Your objective
State the number of lines that hold "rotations" in the records below, with no other words.

[Opening Material provided section]

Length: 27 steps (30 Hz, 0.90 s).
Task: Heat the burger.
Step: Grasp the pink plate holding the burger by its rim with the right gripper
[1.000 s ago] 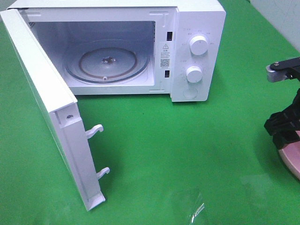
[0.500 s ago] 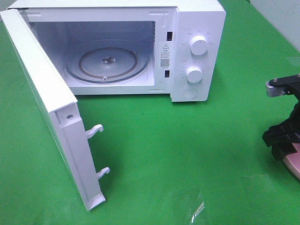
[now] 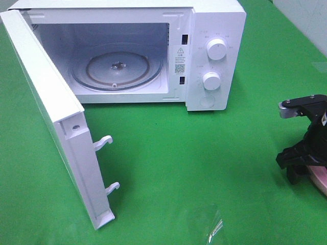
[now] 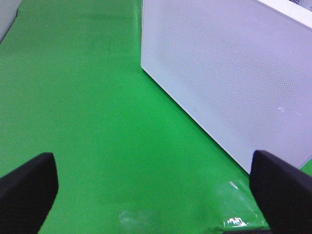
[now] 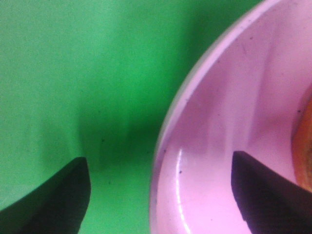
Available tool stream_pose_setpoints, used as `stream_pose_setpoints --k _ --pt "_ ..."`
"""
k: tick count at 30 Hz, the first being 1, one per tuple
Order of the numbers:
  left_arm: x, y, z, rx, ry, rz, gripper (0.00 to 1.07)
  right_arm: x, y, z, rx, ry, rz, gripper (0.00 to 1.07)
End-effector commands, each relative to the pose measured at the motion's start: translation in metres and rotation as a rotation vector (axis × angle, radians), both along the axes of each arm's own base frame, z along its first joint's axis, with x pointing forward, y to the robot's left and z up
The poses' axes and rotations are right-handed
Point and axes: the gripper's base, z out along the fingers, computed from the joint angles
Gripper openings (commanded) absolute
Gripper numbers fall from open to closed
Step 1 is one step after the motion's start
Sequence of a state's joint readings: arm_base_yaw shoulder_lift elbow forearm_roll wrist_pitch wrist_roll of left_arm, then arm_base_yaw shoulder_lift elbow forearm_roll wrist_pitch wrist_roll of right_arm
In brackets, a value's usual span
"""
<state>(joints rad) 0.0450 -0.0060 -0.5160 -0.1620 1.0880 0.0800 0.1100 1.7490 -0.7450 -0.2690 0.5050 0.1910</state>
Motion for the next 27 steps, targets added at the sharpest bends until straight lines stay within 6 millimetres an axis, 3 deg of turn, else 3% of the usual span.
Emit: stream_pose_setpoints --k 1,10,12,13,14,17,18,21,23,27 --pt "-0.0017 -0.0003 0.0013 -0.002 -0.032 -0.004 1.0 0.0006 -0.0009 -0.0058 -0.001 0.007 0.005 0.76" --pt "-0.0017 -0.0003 0.0013 -0.002 -0.032 -0.004 1.0 0.0014 -0.0019 -0.0104 -0.011 0.011 -0.011 0.7" --pt "-0.0017 -0.0003 0.0013 -0.002 -0.032 -0.004 1.0 0.0018 -0.0028 -0.0102 -0.02 0.007 -0.016 0.56" --pt "-0.0017 -0.0003 0.0013 -0.002 -0.032 -0.004 1.0 0.0018 -0.0028 -0.0102 -0.02 0.007 -0.016 0.56" --pt "-0.0017 -0.0003 0.0013 -0.002 -0.032 -0.004 1.0 0.0019 -0.003 -0.0102 -0.022 0.006 -0.018 0.46" --pt "-0.0017 -0.0003 0.0013 -0.002 -0.032 -0.004 1.0 0.0019 -0.0031 -0.0102 -0.022 0.005 -0.02 0.41" --pt "-0.0017 -0.0003 0.0013 -0.002 -0.032 -0.004 1.0 0.002 -0.0034 -0.0101 -0.026 0.004 -0.022 0.24" --pt "-0.0017 -0.0003 0.0013 -0.002 -0.032 -0.004 1.0 0.002 -0.0034 -0.0101 -0.026 0.004 -0.022 0.2" --pt "-0.0017 -0.0003 0.0013 -0.002 -0.032 -0.004 1.0 0.0018 -0.0037 -0.0101 -0.03 0.007 -0.018 0.06" --pt "-0.0017 -0.0003 0.0013 -0.002 -0.032 -0.004 1.0 0.0023 -0.0036 -0.01 -0.029 0.001 -0.014 0.0"
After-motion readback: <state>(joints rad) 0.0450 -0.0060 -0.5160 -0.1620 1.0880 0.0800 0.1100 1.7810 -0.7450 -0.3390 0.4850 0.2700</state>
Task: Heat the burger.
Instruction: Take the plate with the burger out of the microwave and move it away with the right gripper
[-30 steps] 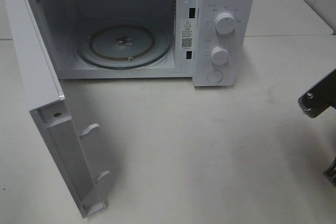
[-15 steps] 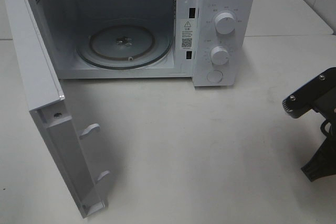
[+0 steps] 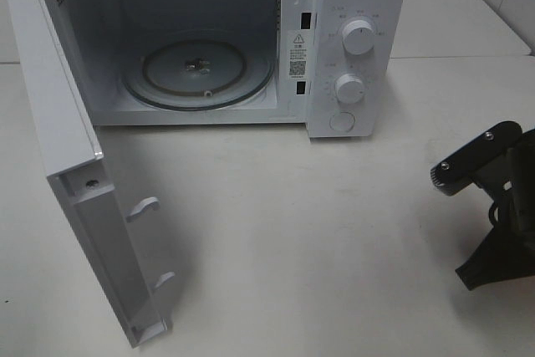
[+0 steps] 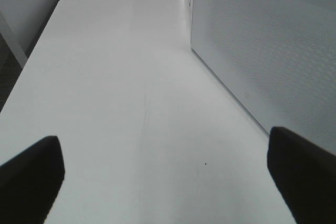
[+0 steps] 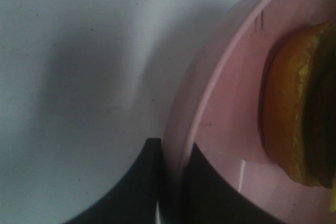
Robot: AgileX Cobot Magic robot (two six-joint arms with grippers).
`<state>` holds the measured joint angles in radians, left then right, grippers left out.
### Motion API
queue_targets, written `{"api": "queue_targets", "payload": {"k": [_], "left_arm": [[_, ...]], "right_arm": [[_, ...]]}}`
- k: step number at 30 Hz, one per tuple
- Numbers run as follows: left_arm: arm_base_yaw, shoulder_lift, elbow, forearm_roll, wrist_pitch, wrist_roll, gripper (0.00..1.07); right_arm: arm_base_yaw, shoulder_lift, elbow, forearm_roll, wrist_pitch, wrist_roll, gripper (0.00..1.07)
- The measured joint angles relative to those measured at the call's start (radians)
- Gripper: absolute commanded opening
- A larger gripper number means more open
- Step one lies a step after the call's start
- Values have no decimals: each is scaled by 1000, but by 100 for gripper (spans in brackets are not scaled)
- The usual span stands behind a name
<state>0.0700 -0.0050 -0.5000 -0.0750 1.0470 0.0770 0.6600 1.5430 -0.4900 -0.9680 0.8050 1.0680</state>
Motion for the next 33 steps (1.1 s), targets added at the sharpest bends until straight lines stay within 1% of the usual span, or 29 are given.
{"api": "queue_targets", "payload": {"k": [5, 8, 22, 28, 33], "left_arm": [[0, 0, 0, 0, 0, 0, 100], [0, 0, 0, 0, 0, 0, 100], [0, 0, 0, 0, 0, 0, 100], [0, 0, 0, 0, 0, 0, 100], [0, 0, 0, 0, 0, 0, 100]], "right_arm": [[0, 46, -1, -15, -18, 40, 4], [0, 94, -1, -49, -26, 94, 4], [0, 214, -3, -150, -69, 244, 6], [0, 265, -4, -161, -74, 272, 7], [0, 301, -5, -176, -79, 290, 10]]}}
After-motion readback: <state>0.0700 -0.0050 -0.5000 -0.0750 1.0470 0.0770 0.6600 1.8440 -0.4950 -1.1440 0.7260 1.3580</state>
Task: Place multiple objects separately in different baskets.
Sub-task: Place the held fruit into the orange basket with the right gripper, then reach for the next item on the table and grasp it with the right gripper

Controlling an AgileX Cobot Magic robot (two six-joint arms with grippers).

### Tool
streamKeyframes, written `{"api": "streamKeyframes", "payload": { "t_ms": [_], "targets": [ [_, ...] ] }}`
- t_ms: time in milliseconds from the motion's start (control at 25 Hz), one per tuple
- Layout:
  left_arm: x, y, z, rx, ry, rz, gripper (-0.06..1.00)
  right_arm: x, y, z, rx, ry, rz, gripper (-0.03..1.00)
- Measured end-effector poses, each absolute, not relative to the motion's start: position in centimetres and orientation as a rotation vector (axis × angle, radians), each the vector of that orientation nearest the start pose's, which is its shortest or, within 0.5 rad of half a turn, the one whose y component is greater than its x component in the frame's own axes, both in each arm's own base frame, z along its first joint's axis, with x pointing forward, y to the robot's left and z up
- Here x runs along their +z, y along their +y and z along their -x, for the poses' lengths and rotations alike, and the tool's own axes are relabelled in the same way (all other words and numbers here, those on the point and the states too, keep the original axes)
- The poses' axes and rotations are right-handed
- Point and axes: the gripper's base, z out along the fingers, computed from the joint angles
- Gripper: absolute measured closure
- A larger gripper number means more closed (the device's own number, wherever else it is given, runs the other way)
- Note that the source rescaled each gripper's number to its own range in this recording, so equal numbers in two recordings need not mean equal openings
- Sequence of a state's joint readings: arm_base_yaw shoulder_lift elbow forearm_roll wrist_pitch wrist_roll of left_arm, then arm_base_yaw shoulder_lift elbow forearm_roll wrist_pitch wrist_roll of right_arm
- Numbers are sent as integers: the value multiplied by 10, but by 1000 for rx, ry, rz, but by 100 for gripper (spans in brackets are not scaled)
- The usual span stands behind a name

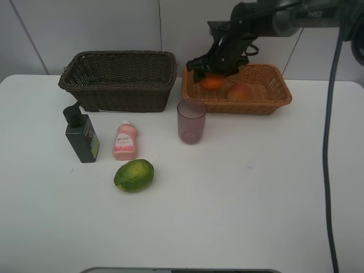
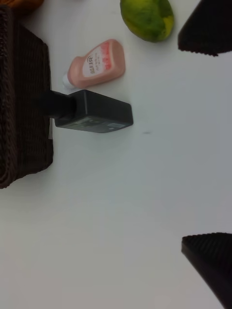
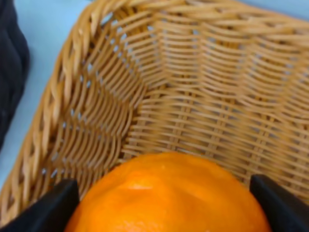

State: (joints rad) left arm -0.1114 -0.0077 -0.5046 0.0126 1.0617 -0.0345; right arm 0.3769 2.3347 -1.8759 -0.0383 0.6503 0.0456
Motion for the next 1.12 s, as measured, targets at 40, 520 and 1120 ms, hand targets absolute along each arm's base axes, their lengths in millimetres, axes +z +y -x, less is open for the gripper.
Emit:
{"api": "streamKeyframes", "payload": {
  "t_ms": [40,520,1120],
  "targets": [
    [278,2,7,-77,2032,-78,-1,149,185,-478,111,2561,457,64],
    [278,2,7,-77,2032,-78,-1,153,179,-480,108,2560,437,11],
    [278,2,7,-77,2032,-78,-1,237,194,-428,91,2689,540,3]
  ]
}}
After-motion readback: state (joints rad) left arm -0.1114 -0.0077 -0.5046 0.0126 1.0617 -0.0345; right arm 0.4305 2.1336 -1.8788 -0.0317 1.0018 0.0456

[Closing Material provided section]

Your solution
3